Cynics would say Durant was just being coy when he continued, "I'm just worried about this team and what we can be next year as a team," but I believed him.
But I believe in the minutes after the Longhorns were wiped out by Southern California, 87-68, Durant was still thinking like a disappointed collegiate athlete and not a future multimillion-dollar professional.
In the coming weeks, once March Madness is over and the national championship has been decided, there will be plenty of time for Durant, Ohio State freshman Greg Oden, North Carolina freshman Brandan Wright, Kansas sophomore Julian Wright, Florida juniors Joakim Noah and Al Horford, and any other collegiate superstar underclassman projected as a lottery pick to weigh their options and come to the logical decision to enter the NBA draft.
What? You thought I'd say, "Stay in school. Enjoy the college experience and polish your skills for another season." In a perfect world, maybe.
In this world, however, where becoming an NBA lottery pick is an opportunity for lifelong financial security, there is no other logical decision.
Undoubtedly, Texas fans are looking to read between the lines, find any phrasing that might suggest Durant would shun millions of guaranteed dollars - just with his NBA contract alone - to spend another year in Austin.

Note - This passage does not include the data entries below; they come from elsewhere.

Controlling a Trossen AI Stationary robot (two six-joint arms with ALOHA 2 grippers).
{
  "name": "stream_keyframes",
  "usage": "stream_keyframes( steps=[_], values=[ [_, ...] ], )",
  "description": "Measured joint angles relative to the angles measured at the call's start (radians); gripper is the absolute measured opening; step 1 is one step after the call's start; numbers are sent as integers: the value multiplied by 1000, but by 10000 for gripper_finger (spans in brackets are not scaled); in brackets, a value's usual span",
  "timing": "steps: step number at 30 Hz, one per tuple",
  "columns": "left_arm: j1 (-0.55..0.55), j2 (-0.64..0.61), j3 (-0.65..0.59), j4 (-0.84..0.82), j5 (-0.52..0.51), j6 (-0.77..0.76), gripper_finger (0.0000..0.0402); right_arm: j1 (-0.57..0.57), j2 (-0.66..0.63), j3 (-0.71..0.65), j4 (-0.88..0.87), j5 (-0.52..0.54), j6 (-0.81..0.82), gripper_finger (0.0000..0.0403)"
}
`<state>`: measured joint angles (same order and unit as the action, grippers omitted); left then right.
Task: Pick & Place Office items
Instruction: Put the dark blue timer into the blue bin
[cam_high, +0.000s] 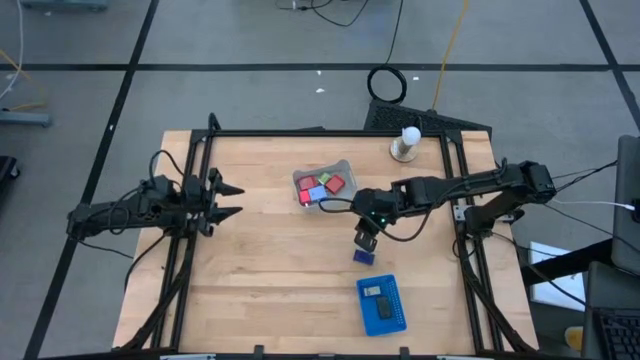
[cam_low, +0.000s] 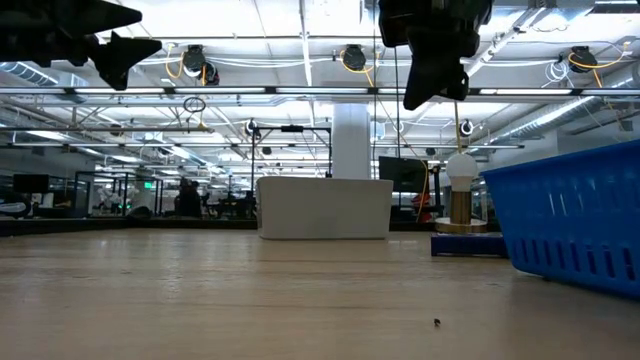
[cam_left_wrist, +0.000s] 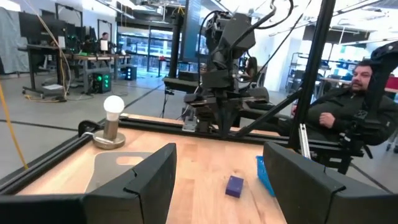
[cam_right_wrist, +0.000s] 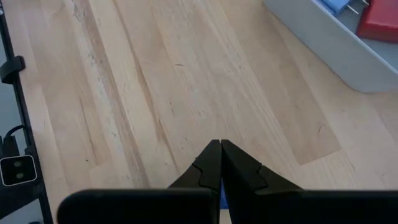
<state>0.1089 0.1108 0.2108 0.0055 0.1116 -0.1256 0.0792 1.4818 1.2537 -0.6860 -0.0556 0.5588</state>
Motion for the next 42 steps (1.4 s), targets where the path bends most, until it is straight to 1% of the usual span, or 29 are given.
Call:
stream_keyframes(
  steps=[2, 8, 20, 24, 32, 36, 38, 42],
  values=[
    [0, 0, 0, -1, 0, -8, 244, 0, 0, 0, 0, -6, -3, 0],
    [0, 0, 0, -1, 0, -8, 244, 1, 0, 0, -10, -79, -14, 0],
    [0, 0, 0, -2, 1, -10, 244, -1, -3, 0, -98, -79, -111, 0],
    [0, 0, 0, -2, 1, -10, 244, 2, -21, -1, -134, -47, -158, 0],
    [0, 0, 0, -2, 1, -10, 244, 57, -17, -2, -198, -51, -201, 0],
    [0, 0, 0, -2, 1, -10, 244, 69, -8, -1, -198, -51, -123, 0],
    [0, 0, 0, -2, 1, -10, 244, 74, 4, 15, -230, -50, -66, 0],
    [0, 0, 0, -2, 2, -10, 244, 79, 97, 136, -321, -44, 22, 0]
  ],
)
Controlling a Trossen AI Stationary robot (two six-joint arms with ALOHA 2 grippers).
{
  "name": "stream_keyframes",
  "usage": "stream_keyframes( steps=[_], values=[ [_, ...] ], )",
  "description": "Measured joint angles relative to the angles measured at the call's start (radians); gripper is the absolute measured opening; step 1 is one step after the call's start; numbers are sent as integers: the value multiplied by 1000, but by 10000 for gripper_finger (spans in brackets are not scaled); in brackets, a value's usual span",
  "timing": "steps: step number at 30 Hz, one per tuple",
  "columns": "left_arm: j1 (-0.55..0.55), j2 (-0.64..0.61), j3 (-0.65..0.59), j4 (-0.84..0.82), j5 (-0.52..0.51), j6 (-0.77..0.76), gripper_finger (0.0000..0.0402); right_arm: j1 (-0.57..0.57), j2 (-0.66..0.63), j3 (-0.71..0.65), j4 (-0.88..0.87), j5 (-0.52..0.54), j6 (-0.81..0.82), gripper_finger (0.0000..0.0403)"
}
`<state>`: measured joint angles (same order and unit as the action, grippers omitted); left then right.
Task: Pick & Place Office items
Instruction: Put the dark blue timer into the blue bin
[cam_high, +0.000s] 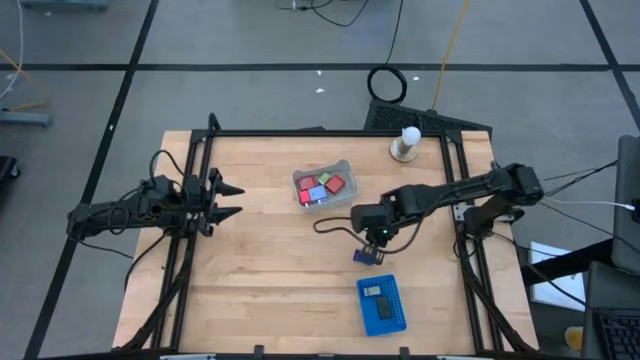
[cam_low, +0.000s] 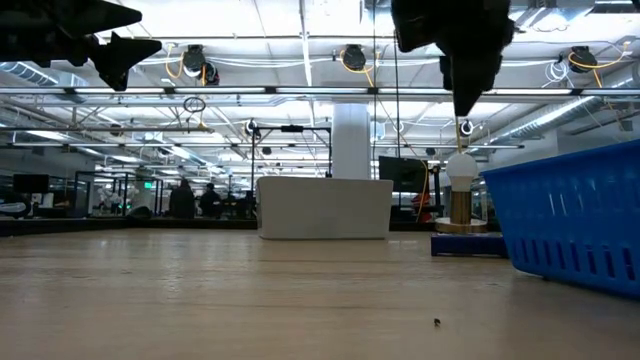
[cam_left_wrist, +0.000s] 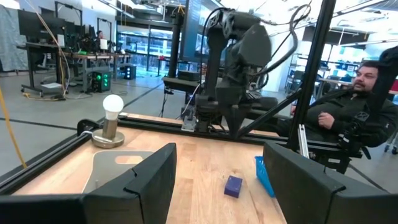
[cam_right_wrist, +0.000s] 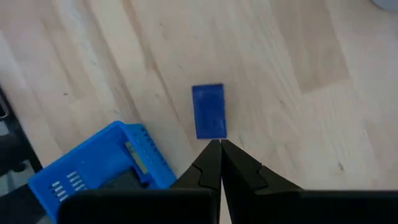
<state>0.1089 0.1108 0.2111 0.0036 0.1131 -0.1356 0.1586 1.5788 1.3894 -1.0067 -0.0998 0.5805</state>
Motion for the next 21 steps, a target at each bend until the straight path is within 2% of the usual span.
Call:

So when Durant said, "I want a national championship. I'm not going to settle for a second-round loss," and, "I love college. I'm trying for a 4.0 [grade-point average]," you could hear the UT hopeful yelling, "Hook 'em, 'Horns."
Those are the same selfish hopes in Columbus, Ohio, Chapel Hill, N.C., or wherever a talented underclassman has a legitimate shot at being a lottery pick.

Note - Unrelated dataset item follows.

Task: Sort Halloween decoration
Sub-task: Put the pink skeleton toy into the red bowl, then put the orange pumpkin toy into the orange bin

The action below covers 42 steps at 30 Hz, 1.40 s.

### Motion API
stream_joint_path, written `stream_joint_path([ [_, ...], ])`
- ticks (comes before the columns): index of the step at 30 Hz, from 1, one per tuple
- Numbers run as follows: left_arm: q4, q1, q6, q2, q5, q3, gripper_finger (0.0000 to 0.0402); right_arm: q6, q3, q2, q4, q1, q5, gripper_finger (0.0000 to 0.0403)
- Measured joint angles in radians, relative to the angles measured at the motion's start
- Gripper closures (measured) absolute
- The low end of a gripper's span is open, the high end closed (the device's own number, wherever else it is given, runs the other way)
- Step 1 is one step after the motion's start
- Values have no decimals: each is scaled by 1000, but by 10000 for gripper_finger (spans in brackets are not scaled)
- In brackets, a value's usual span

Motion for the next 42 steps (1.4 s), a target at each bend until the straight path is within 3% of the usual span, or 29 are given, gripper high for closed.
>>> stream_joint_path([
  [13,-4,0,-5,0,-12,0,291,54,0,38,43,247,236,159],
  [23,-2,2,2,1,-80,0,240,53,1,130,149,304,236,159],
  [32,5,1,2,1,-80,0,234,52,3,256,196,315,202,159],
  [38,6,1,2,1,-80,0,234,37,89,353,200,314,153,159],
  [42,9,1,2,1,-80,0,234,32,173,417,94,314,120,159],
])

It's not even a close race.
The decision facing Durant and Oden - the consensus choices as the top two picks - is a no-brainer of no-brainers.
Take the money. If you want the education, it will always be there.

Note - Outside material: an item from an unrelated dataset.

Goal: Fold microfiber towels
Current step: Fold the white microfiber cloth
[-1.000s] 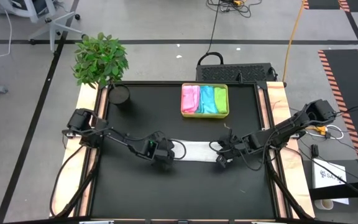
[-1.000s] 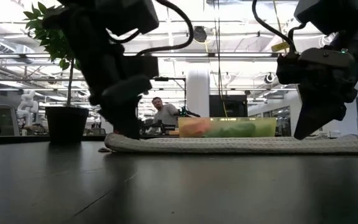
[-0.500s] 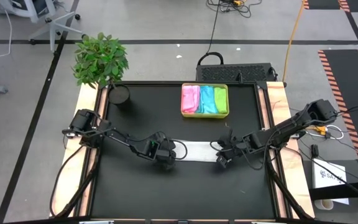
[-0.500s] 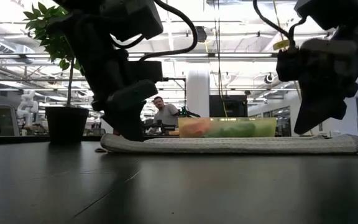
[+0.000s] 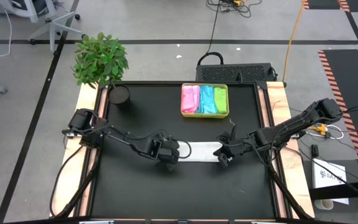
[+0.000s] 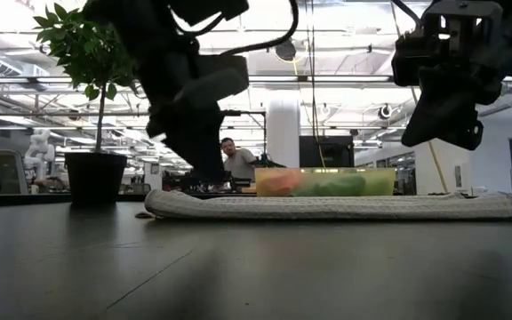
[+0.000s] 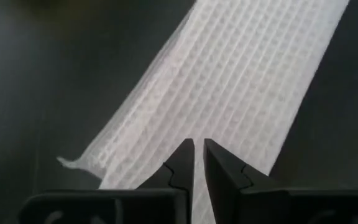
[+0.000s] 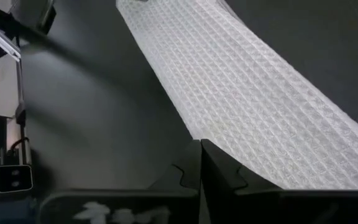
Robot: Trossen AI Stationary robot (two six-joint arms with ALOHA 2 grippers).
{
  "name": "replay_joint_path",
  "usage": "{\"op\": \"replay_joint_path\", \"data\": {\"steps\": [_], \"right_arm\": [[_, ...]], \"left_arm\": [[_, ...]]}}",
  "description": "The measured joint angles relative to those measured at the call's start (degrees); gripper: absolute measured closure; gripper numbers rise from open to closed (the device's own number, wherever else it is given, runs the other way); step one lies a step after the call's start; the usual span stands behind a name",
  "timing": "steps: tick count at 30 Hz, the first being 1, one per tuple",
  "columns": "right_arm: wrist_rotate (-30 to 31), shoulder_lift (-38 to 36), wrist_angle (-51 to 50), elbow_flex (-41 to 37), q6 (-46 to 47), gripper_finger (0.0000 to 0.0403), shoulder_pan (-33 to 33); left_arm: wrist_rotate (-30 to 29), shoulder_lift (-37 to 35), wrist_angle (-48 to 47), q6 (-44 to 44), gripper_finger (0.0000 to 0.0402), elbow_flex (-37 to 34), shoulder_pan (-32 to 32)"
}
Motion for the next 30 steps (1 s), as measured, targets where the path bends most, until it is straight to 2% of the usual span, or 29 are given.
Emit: {"op": "replay_joint_path", "data": {"steps": [8,12,30], "right_arm": [[1.4,0.0,-0.8,0.0,0.0,0.0403,0.0],[1.3,0.0,-0.8,0.0,0.0,0.0403,0.0],[1.2,0.0,-1.3,0.0,-0.2,0.0403,0.0]], "left_arm": [[-1.6,-0.2,-13.3,3.3,0.0362,8.3,0.0],[-4.1,-0.2,-13.2,4.8,0.0362,9.6,0.0],[-4.2,-0.2,-13.2,5.8,0.0362,9.5,0.1]]}}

Having spent 4 1/2 years at the University of Maryland, I understand the benefits of college - continuing education, maturing socially, expanding horizons, etc.
I'd have traded them all to be a lottery pick.
While it's true that money can't buy happiness, anyone who can't live happily with the money a top NBA draft pick will make probably was never going to be very happy anyway.
People go to college to get an education and maximize their earning potential.
Durant, Oden, 7-foot Washington freshman Spencer Hawes, Georgia Tech freshman Thaddeus Young, Arizona freshman Chase Budinger and a few others like them are blessed with the ability to play basketball and get paid more than rocket scientists or brain surgeons.
Basketball is their major. Once NBA scouts start guaranteeing you'll be a lottery pick, it's time to move on to graduate school.
That's especially true for Durant and Oden.
One is going to be picked No. 1 and the other is going be No. 2.
Their stock can never get any higher than it is today - even if they spend 4 years in college.
The risk isn't in coming out. It's in staying.
A serious injury, a subpar sophomore season or simply some hotshot prospect from Europe emerging as the next big thing could hurt their stock and cost them millions of dollars.
Minutes after losing in the NCAA Tournament was not the appropriate time to ask Durant if he had played his last college game.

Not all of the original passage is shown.